В своем устремлении к новому учению беженство не замечало некоторые его «изъяны». Русь восприняла православие от Византии, а не от туранцев. Это общеизвестно. В русском национальном сознании православие прямо противоположно татарщине, что признавал и Трубецкой, но все равно настаивал на туранской психологии русского человека. Искусственность подобных построений была очевидна, но только не для эмигрантов, жаждавших новых путей к обновлению России, где зачастую господствовала эмоция, а не холодный ум. Туранский, то есть тюркский тип явно предпочел христианству другие религии: ислам, буддизм, язычество. Именно эта часть взглядов евразийцев вызывала серьезную критику и подрывала веру в них эмигрантов. Наибольшую активность определенная часть беженства принимала во время изучения, дискуссий на стадии разработки и пропаганды евразийства, чем в период выработки политической части программы, к формированию которой евразийцы приступили не в лучшее для них время – в середине 1920-х годов в движение проник кризис, его сотрясали расколы, связанные с резкой политизацией, со стремлением части идеологов установить прямые связи с Москвой, с активной инфильтрацией в движение агентов советских спецслужб.

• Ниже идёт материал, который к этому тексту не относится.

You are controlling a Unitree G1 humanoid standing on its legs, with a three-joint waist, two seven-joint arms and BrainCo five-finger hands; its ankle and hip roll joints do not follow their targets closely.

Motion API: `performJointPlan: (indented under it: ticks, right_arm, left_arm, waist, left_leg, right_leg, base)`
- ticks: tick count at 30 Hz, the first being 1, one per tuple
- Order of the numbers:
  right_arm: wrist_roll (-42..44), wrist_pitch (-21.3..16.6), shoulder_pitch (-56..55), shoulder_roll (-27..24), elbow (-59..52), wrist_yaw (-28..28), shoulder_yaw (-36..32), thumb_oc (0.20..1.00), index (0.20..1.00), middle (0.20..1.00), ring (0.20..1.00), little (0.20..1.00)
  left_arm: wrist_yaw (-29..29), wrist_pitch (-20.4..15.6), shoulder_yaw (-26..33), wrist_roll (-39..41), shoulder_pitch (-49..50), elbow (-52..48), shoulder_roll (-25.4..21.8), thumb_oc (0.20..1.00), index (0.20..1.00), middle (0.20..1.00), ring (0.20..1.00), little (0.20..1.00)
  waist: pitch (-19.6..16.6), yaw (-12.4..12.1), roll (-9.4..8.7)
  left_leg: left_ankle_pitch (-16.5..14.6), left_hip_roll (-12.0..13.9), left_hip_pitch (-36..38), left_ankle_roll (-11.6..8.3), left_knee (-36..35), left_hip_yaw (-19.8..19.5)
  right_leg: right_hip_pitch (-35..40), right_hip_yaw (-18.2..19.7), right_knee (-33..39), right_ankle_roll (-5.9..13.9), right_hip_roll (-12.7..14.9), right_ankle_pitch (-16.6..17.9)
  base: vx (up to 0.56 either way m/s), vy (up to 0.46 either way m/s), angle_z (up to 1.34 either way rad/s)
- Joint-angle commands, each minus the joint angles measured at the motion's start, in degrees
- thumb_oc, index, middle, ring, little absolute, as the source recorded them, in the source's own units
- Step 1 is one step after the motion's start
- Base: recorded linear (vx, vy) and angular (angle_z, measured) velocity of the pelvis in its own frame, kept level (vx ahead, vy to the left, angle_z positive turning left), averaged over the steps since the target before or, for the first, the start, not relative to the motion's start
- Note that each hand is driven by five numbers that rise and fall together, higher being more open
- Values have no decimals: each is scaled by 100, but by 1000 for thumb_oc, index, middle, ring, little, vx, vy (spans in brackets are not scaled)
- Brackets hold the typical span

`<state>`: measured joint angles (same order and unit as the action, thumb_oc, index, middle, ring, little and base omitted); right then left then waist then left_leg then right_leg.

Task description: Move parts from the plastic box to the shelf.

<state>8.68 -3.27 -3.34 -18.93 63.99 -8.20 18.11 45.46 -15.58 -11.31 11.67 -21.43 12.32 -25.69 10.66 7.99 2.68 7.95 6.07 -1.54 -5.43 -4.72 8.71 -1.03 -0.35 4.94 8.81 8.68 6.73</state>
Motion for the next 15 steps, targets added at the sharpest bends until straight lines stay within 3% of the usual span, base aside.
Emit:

Однако часть беженства оказалась солидарной с основным положением евразийцев, которое утверждало, что Россия – Евразия «может жить и развиваться только при наличии сильной и жесткой власти, принудительно организующей страну в целях социальных, хозяйственных, военных»[352]
. Симпатию вызывал тезис о Советах как органе власти, которые из-за рубежа казались им органами народной воли, вот только надо наладить выделение в государственный аппарат «годных элементов из всех слоев населения»[353]. И сделать это должны были евразийцы, являвшиеся группировкой второй фазы революции, которая ставила своей целью преобразовать существующий режим путем устранения коммунистической партии и замены ее своей партией. Их идеи и программные установки вызвали активную полемику в различных слоях эмиграции, но, по словам Ф. А. Степуна, евразийство как культурно-политическое движение замолкло и сошло со сцены[354].Достаточно интересно посмотреть на эти попытки выработки Третьего Пути через переписку одного из видных представителей национал-большевизма профессора-правоведа Н. В. Устрялова. Его положение харбинского отшельника позволяло критически, со стороны оценивать взгляды разнообразных направлений Третьего Пути, при этом иметь достаточно близкие политические отношения с представителями всевозможных эмигрантских общественно-политических течений. Накануне отъезда в СССР Н. В. Устрялов в Харбине в феврале 1935 г. собрал и перепечатал на пишущей машинке свою переписку с теми, кого он назвал «пореволюционерами»: «Моих корреспондентов настоящей переписки можно объединить общим названием «пореволюционеры». Ширинский-Шихматов возглавляет русский «пореволюционный клуб» в Париже. Перфильев – представитель «левых» евразийцев, отлученных пражским евразийским центром и по своим установкам весьма близких мне… Н. Н. Алексеев – старый мой знакомый по Московскому университету и ныне видный евразиец. И, наконец, Былов – мечущийся искатель, блуждающий между «Накануне» и младороссами.
Пореволюционеры – характерное явление в нашей эмиграции. Они оторвались от белой идеи и осознали историческую предметность советской революции. Но в то же время остаются в эмиграции и пытаются из-за рубежа – географического и идеологического – найти формулу, уловить смысл событий. Можно думать, что историк не пройдет мимо этих блужданий, исканий и размышлений»[355]
. Действительно, трудно пройти мимо этого идейного наследия интеллигенции российского зарубежья. Несмотря на неоднократные попытки проанализировать взгляды пореволюционеров, только сама переписка, не предназначенная, как правило, для чужих глаз, позволяет увидеть оттенки и различия между теми, кого обычно относят к сторонникам Третьего Пути. Поэтому, несмотря на длинноты, имеет смысл более объективно, без предвзятости, без оглядок на заявления о «принятии субсидальной поддержки большевиков»[356] прочитать сохранившуюся переписку между сторонниками Третьего Пути.Письмо Н. Н. Былова
Глубокоуважаемый господин профессор!
В свое время я с громадным волнением следил по № «Русского альманаха» за Вашей перепиской с «всероссийским сменовеховцем» Лежневым. Вы утверждали национализм, который стержнем проходит через все приятие Ваше и революции, и советского правительства; точнее, – благодаря углубленному пониманию национализма, Вы подошли без эмигрантских трафаретов к революции и ее хозяевам. Лежнев подошел ко всему иначе: национализм – «барахло» и т. п.